WHAT YOU SHOULD DO.
Looking at the listing below, retype exactly the lines starting at the one containing "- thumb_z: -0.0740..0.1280" and ending at the one containing "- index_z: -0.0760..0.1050", both included, and nothing else.

RAW DATA.

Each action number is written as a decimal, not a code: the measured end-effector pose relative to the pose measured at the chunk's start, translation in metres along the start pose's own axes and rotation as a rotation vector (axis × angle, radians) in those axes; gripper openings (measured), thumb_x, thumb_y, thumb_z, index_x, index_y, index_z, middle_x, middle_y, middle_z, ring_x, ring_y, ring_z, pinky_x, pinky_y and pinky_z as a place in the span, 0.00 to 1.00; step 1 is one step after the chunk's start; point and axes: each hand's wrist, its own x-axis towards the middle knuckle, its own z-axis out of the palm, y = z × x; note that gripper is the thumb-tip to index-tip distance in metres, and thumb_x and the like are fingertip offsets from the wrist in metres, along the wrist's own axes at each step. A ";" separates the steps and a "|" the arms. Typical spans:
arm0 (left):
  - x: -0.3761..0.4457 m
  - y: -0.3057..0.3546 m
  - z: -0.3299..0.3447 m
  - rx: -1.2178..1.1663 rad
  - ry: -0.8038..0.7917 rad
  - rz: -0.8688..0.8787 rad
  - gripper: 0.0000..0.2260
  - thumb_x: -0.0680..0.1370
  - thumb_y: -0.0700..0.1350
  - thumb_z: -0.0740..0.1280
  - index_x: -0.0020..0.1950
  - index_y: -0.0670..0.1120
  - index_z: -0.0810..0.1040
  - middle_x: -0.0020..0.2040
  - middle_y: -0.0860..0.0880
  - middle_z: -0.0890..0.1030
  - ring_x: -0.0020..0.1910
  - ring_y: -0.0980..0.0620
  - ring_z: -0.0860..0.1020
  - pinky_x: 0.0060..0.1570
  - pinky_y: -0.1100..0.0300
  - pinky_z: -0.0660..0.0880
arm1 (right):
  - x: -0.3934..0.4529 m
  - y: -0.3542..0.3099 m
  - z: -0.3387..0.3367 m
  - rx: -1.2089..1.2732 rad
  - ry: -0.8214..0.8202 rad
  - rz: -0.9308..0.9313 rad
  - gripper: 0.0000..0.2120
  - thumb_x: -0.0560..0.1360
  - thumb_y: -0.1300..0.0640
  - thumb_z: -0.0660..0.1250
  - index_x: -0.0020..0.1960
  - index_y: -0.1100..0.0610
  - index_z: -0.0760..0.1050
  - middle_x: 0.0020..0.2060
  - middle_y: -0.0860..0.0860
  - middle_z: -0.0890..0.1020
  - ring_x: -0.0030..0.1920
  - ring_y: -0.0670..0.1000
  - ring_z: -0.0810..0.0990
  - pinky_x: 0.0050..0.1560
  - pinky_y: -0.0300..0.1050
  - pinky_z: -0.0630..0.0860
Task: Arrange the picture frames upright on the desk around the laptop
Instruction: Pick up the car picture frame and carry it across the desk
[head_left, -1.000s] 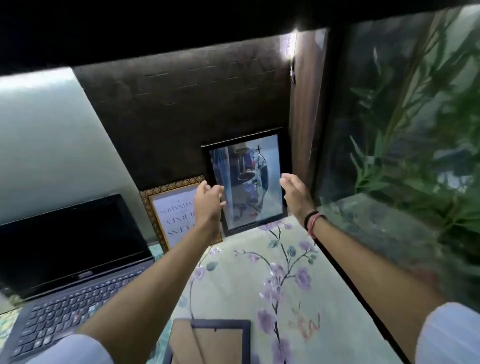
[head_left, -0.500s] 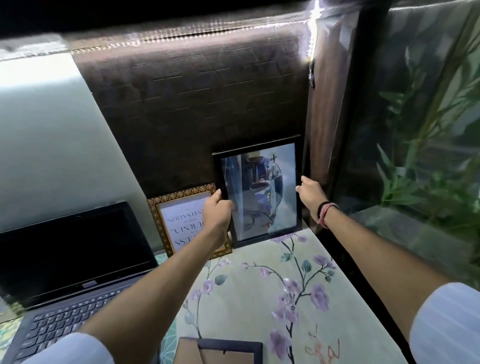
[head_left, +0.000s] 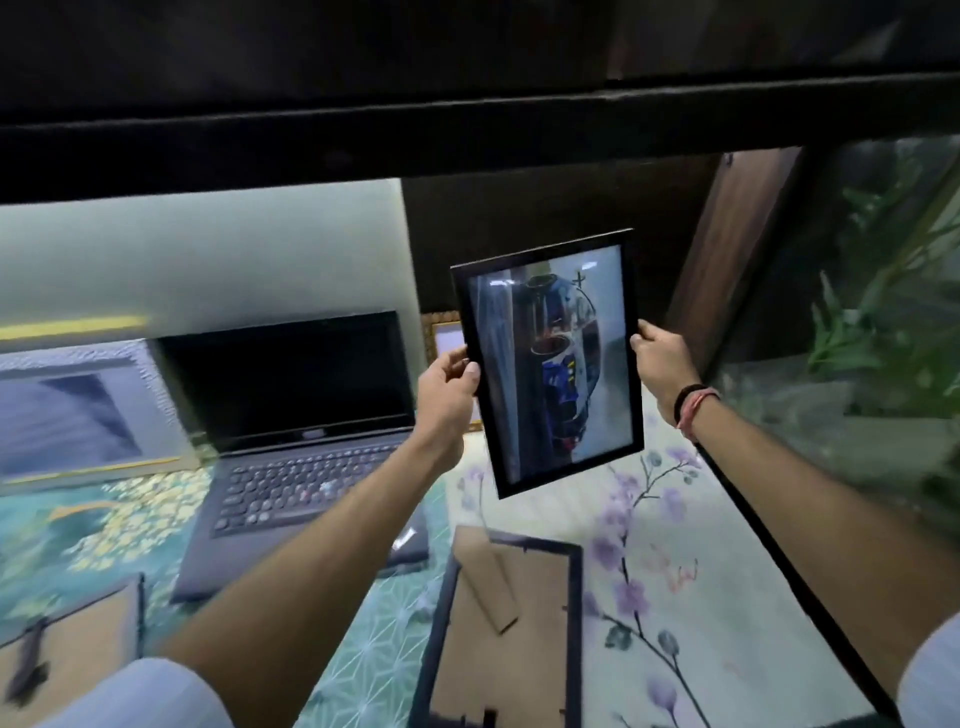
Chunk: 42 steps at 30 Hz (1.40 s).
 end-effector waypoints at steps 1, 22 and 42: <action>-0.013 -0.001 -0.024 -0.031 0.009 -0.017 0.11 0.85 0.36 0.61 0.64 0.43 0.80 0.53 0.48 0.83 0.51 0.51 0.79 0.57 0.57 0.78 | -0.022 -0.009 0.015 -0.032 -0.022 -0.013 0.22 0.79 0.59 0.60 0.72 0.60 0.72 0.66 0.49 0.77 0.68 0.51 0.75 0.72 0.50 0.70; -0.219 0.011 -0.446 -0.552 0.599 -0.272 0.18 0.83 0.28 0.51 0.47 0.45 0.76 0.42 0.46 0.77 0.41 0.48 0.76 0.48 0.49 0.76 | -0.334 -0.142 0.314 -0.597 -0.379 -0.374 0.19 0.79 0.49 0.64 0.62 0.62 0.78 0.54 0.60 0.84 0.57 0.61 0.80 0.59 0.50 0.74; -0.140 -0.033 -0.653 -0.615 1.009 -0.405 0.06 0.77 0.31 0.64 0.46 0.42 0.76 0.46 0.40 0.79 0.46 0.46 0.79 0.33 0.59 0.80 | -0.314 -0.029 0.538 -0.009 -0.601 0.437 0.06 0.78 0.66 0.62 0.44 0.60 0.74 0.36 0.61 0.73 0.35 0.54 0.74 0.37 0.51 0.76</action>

EXERCISE ANSWER.
  - thumb_z: -0.0740..0.1280
  - index_x: -0.0020..0.1950
  - index_y: -0.0670..0.1120
  - index_z: -0.0810..0.1040
  - middle_x: -0.0020..0.2040
  - middle_y: -0.0860..0.0880
  - middle_z: -0.0890..0.1030
  - ring_x: -0.0020..0.1910
  - ring_y: -0.0980..0.0620
  - ring_z: -0.0860..0.1020
  - pinky_x: 0.0060..0.1570
  - pinky_y: -0.1100..0.0300
  - pinky_z: -0.0660..0.0880
arm1 (right):
  - x: -0.3934..0.4529 m
  - y: -0.3542..0.3099 m
  - z: -0.3387..0.3367 m
  - rx: -1.2089..1.2732 rad
  - ry: -0.8214..0.8202 rad
  - rz: -0.9308..0.9313 rad
  - gripper: 0.0000..0.2120
  - thumb_x: -0.0560..0.1360
  - thumb_y: -0.1300..0.0640
  - thumb_z: -0.0660..0.1250
  - index_x: -0.0020..0.1960
  - index_y: -0.1100..0.0610
  - index_z: -0.0760..0.1050

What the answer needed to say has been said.